This is a guest post by Daniel Markuson, a security expert at NordVPN.
Connecting to Wi-Fi is probably the first thing you do after you check in to a hotel or have dinner in a local restaurant. However, public hotspots are not always safe, and, if you’re really unlucky, you could get hacked in a snap. How serious is this problem and how can you protect yourself online when travelling abroad?
The story of a hacked laptop
How many times have you jumped on free Wi-Fi in various places around the world? Frequent travellers know that finding a free hotspot is like hitting the jackpot. What could possibly go wrong? Apparently, a lot.
A few years ago, I met Chloe, a freelance graphic designer from Canada who was slowly making her way from Thailand to Indonesia. Every day, she would go to a local cafe, order herself a cup of tea, and work for a couple of hours on her projects.

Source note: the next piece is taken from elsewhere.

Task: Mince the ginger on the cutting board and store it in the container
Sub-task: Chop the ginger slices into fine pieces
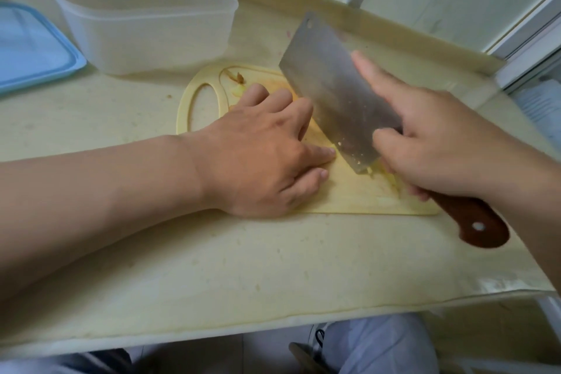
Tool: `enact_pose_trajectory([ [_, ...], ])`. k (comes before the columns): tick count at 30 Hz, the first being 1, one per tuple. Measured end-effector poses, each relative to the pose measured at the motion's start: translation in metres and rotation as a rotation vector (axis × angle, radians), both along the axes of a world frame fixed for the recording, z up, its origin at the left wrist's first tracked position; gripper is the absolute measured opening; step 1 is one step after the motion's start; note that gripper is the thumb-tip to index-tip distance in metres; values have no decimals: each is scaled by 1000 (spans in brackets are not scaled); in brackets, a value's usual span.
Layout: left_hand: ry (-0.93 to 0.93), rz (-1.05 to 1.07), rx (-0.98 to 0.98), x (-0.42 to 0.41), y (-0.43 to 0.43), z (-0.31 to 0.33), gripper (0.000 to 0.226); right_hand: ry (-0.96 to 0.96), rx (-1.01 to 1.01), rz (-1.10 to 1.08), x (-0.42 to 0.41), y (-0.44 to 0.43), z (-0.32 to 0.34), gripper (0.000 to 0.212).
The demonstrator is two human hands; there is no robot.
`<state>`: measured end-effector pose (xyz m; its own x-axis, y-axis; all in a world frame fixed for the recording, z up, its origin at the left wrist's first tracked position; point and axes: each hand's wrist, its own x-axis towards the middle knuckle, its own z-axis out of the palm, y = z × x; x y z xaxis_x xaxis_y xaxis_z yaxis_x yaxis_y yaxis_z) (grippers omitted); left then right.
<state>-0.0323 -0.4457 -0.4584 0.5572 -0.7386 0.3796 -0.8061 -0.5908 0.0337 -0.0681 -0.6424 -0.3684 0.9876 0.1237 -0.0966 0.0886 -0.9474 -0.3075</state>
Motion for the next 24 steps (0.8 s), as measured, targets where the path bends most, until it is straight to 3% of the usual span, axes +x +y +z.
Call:
enact_pose_trajectory([
  [5, -9, -5, -5, 1, 0, 0, 56, -11, -28, 25, 23, 17, 0, 94],
  [11, -17, 6, -5, 1, 1, -2, 58, -4, 76, -69, -23, -7, -3, 91],
  [17, -5, 7, 14, 0, 0, 0, 58, 54, -57, 24, 1, 2, 5, 93],
  [24, -12, 5, 8, 0, 1, -1, 57, -191, 131, -50, -9, -5, -23, 93],
])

One time, when she was in the middle of her work, a black screen appeared on her laptop. “Your files have been encrypted”, the message on the screen said, and a set of instructions below explained what to do next. Performing any actions on her laptop was impossible. Restarting the system didn’t help either.
Chloe became a victim of a ransomware attack, which is when criminals lock you out of your system and ask for ransom. She was demanded to pay $300 worth in Bitcoin to get access to her files.
Chloe reported the incident to the local police in Bangkok and learned that these types of attacks were common on public Wi-Fi. The police advised against paying the hackers and said to let them investigate. However, after a few days of waiting and not being able to continue with her work, she paid the wrongdoers and got her files back.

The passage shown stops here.